● **Directions**
Your copy should hold every record exactly and no images.
▬▬▬▬▬▬▬▬▬▬
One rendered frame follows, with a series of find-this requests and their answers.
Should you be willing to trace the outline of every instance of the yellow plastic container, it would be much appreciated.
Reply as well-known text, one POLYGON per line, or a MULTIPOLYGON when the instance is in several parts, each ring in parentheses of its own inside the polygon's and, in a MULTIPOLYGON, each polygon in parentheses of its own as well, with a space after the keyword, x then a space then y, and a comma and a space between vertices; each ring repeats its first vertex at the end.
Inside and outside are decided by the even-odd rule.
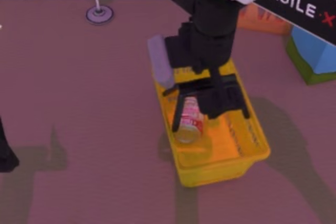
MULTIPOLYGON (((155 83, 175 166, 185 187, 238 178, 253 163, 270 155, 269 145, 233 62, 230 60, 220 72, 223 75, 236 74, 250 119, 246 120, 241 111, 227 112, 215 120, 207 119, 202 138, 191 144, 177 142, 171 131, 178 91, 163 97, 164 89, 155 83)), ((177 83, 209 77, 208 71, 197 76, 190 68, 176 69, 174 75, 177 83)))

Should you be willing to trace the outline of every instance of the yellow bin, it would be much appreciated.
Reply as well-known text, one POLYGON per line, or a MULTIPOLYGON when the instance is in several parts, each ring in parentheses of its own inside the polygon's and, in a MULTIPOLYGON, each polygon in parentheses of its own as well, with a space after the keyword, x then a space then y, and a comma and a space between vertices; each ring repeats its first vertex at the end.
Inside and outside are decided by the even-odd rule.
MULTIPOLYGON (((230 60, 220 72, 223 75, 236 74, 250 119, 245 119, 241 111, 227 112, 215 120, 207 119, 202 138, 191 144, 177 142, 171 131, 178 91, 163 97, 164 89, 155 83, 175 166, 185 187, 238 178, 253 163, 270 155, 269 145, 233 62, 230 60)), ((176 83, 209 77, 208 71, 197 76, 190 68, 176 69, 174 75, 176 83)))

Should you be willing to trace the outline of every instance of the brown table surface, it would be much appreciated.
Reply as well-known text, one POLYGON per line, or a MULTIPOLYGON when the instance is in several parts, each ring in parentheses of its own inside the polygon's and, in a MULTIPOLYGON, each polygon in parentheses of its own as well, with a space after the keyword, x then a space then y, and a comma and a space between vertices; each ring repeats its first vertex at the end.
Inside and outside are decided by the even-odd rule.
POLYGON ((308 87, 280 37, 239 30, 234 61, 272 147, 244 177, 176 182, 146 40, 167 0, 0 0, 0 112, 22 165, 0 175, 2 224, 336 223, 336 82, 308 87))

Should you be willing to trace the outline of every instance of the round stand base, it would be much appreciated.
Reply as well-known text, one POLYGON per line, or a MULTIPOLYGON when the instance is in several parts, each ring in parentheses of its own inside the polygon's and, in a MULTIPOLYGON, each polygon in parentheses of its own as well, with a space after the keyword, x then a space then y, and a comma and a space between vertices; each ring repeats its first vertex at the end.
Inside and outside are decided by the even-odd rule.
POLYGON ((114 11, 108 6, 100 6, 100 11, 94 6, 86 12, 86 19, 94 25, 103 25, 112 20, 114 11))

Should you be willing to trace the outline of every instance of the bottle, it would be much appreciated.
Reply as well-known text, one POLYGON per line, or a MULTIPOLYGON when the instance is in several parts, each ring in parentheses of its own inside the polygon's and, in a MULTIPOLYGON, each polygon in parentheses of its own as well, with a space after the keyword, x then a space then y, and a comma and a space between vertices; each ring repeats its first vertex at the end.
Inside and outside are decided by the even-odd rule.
▬▬▬▬▬▬▬▬▬▬
● **Reply**
One rendered frame follows, with a series of find-this requests and their answers.
Should you be willing to trace the outline of every instance of the yellow plastic container, it would be much appreciated.
Reply as well-known text, one POLYGON per line, or a MULTIPOLYGON when the instance is in several parts, each ring in parentheses of its own inside the polygon's and, in a MULTIPOLYGON, each polygon in parentheses of its own as well, with a space after the keyword, x then a space then y, and a comma and a space between vertices; each ring repeats its first vertex at the end.
Inside and outside are decided by the even-odd rule.
MULTIPOLYGON (((155 83, 175 166, 185 187, 238 178, 253 163, 270 155, 269 145, 233 62, 230 60, 220 72, 223 75, 236 74, 250 119, 246 120, 241 111, 227 112, 215 120, 207 119, 202 138, 191 144, 177 142, 171 131, 178 91, 163 97, 164 89, 155 83)), ((177 83, 209 77, 208 71, 197 76, 190 68, 176 69, 174 75, 177 83)))

Should you be willing to trace the outline of every instance of the yellow bin, it would be much appreciated.
Reply as well-known text, one POLYGON per line, or a MULTIPOLYGON when the instance is in several parts, each ring in parentheses of its own inside the polygon's and, in a MULTIPOLYGON, each polygon in parentheses of its own as well, with a space after the keyword, x then a space then y, and a comma and a space between vertices; each ring repeats its first vertex at the end.
Inside and outside are decided by the even-odd rule.
MULTIPOLYGON (((230 60, 220 72, 223 75, 236 74, 250 119, 245 119, 241 111, 227 112, 215 120, 207 119, 202 138, 191 144, 177 142, 171 131, 178 91, 163 97, 164 89, 155 83, 175 166, 185 187, 238 178, 253 163, 270 155, 269 145, 233 62, 230 60)), ((176 83, 209 77, 208 71, 197 76, 190 68, 176 69, 174 75, 176 83)))

Should you be willing to trace the outline of every instance of the brown table surface, it would be much appreciated.
Reply as well-known text, one POLYGON per line, or a MULTIPOLYGON when the instance is in several parts, each ring in parentheses of its own inside the polygon's and, in a MULTIPOLYGON, each polygon in parentheses of its own as well, with a space after the keyword, x then a space then y, and a comma and a space between vertices; each ring repeats its first vertex at the end.
Inside and outside are decided by the even-odd rule.
POLYGON ((308 87, 280 37, 239 30, 234 61, 272 147, 244 177, 176 182, 146 40, 167 0, 0 0, 0 112, 22 165, 0 175, 2 224, 336 223, 336 82, 308 87))

Should you be willing to trace the outline of every instance of the round stand base, it would be much appreciated.
Reply as well-known text, one POLYGON per line, or a MULTIPOLYGON when the instance is in several parts, each ring in parentheses of its own inside the polygon's and, in a MULTIPOLYGON, each polygon in parentheses of its own as well, with a space after the keyword, x then a space then y, and a comma and a space between vertices; each ring repeats its first vertex at the end.
Inside and outside are decided by the even-odd rule.
POLYGON ((114 11, 108 6, 100 6, 100 11, 94 6, 86 12, 86 19, 94 25, 103 25, 112 20, 114 11))

Should you be willing to trace the outline of every instance of the bottle, it would be much appreciated.
Reply as well-known text, one POLYGON per line, or a MULTIPOLYGON when the instance is in several parts, each ring in parentheses of its own inside the polygon's and, in a MULTIPOLYGON, each polygon in parentheses of its own as well, with a space after the keyword, x then a space then y, and a comma and a space between vertices; each ring repeats its first vertex at the end.
Inside and outside are decided by the even-odd rule.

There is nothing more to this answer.